On Wed, Sep 11, 2019 at 5:04 PM Chris Mason <clm@xxxxxx> wrote:
>
> On 11 Sep 2019, at 15:55, fdmanana@xxxxxxxxxx wrote:
>
> > From: Filipe Manana <fdmanana@xxxxxxxx>
> >
> > So fix this by not overwriting the return value (ret) with the result
> > from flush_write_bio().
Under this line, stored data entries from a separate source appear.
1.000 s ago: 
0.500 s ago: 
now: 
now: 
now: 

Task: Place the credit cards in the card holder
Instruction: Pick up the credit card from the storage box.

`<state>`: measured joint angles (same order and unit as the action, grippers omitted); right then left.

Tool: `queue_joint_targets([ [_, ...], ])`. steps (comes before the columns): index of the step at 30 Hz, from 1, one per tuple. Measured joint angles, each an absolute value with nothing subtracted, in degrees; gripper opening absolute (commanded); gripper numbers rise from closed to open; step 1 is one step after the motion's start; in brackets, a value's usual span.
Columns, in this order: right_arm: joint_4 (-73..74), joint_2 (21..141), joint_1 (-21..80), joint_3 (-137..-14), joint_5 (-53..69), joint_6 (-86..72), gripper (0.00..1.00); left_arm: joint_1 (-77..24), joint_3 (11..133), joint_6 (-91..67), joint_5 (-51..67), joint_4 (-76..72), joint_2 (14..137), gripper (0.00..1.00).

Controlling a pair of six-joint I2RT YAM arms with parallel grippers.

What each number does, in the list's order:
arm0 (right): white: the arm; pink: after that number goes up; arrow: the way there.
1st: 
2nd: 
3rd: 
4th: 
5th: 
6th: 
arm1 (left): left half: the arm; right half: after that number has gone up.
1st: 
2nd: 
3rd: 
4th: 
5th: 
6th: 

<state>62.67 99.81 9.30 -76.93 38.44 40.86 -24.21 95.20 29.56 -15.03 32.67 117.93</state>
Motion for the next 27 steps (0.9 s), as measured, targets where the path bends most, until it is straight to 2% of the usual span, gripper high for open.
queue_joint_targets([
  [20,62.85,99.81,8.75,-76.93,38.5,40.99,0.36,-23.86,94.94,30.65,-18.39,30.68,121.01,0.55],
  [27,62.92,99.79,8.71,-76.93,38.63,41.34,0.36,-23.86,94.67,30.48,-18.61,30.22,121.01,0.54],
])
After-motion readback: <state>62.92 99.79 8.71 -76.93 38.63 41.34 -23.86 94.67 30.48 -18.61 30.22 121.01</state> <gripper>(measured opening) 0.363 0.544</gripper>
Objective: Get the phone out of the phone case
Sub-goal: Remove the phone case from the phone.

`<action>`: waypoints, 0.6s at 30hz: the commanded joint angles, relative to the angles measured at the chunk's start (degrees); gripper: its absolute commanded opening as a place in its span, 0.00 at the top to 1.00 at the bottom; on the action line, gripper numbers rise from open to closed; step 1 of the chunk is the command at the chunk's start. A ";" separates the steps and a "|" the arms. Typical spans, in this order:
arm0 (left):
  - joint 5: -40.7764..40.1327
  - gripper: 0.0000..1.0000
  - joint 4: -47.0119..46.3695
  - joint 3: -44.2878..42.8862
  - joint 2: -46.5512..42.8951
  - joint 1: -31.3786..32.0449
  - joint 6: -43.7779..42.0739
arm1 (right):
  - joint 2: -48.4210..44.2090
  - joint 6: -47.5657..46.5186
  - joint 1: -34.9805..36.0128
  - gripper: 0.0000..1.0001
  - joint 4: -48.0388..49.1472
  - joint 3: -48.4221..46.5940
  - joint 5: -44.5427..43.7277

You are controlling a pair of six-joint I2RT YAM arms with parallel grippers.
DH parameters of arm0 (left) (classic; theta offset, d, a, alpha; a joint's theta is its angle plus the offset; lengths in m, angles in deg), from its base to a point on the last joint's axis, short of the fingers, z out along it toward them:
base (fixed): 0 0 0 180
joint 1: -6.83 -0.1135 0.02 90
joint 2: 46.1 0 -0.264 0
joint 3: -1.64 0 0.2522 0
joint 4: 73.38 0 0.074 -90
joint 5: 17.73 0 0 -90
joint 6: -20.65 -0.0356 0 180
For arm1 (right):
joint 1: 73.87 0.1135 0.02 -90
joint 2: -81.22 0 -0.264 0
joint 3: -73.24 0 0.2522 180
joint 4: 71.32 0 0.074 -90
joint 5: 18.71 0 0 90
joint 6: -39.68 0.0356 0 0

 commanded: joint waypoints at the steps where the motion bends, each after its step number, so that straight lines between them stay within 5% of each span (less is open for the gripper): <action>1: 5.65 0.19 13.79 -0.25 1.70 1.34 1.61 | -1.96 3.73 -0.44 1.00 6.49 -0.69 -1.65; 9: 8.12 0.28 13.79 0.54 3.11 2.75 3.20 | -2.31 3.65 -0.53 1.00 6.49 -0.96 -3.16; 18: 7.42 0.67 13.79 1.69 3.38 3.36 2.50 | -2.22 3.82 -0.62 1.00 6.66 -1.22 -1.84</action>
We also need to clear the
> > EXTENT_BUFFER_WRITEBACK
> > bit in case flush_write_bio() returns an error, otherwise it will hang
> > any future attempts to writeback the extent buffer.
> >
> > This is a regression introduced in the 5.2 kernel.
> >
> > Fixes: 2e3c25136adfb ("btrfs: extent_io: add proper error handling to
> > lock_extent_buffer_for_io()")
> > Fixes: f4340622e0226 ("btrfs: extent_io: Move the BUG_ON() in
> > flush_write_bio() one level up")
> > Reported-by: Zdenek Sojka <zsojka@xxxxxxxxx>
> > Link:
> > https://lore.kernel.org/linux-btrfs/GpO.2yos.3WGDOLpx6t%7D.1TUDYM@xxxxxxxxx/T/#u
> > Reported-by: Stefan Priebe - Profihost AG <s.priebe@xxxxxxxxxxxx>
> > Link:
> > https://lore.kernel.org/linux-btrfs/5c4688ac-10a7-fb07-70e8-c5d31a3fbb38@xxxxxxxxxxxx/T/#t
> > Reported-by: Drazen Kacar <drazen.kacar@xxxxxxxxxxx>
> > Link:
> > https://lore.kernel.org/linux-btrfs/DB8PR03MB562876ECE2319B3E579590F799C80@xxxxxxxxxxxxxxxxxxxxxxxxxxxxxxxxxxxxxxx/
> > Bugzilla: https://bugzilla.kernel.org/show_bug.cgi?id=204377
> > Signed-off-by: Filipe Manana <fdmanana@xxxxxxxx>
> > ---
> > fs/btrfs/extent_io.c | 23 ++++++++++++++---------
> > 1 file changed, 14 insertions(+), 9 deletions(-)
> >
> > diff --git a/fs/btrfs/extent_io.c b/fs/btrfs/extent_io.c
> > index 1ff438fd5bc2..1311ba0fc031 100644
> > --- a/fs/btrfs/extent_io.c
> > +++ b/fs/btrfs/extent_io.c
> > @@ -3628,6 +3628,13 @@ void wait_on_extent_buffer_writeback(struct
> > extent_buffer *eb)
> > TASK_UNINTERRUPTIBLE);
> > }
> >
> > +static void end_extent_buffer_writeback(struct extent_buffer *eb)
> > +{
> > + clear_bit(EXTENT_BUFFER_WRITEBACK, &eb->bflags);
> > + smp_mb__after_atomic();
> > + wake_up_bit(&eb->bflags, EXTENT_BUFFER_WRITEBACK);
> > +}
> > +
> > /*
> > * Lock eb pages and flush the bio if we can't the locks
> > *
> > @@ -3699,8 +3706,11 @@ static noinline_for_stack int
> > lock_extent_buffer_for_io(struct extent_buffer *eb
> >
> > if (!trylock_page(p)) {
> > if (!flush) {
> > - ret = flush_write_bio(epd);
> > - if (ret < 0) {
> > + int err;
> > +
> > + err = flush_write_bio(epd);
> > + if (err < 0) {
> > + ret = err;
> > failed_page_nr = i;
> > goto err_unlock;
> > }
>
>
> Dennis (cc'd) has been trying a similar fix against this in production,
> but sending it was interrupted by plumbing conferences. I think he
> found that it needs to undo this as well:
>
> percpu_counter_add_batch(&fs_info->dirty_metadata_bytes,
> -eb->len,
> fs_info->dirty_metadata_batch);
>
> With the IO errors, we should end up aborting the FS. This function
> also flips the the extent buffer written and dirty flags, and his patch
> resets them as well. Given that we're aborting anyway, it's not
> critical, but it's probably a good idea to fix things up in the goto
> err_unlock just to make future bugs less likely.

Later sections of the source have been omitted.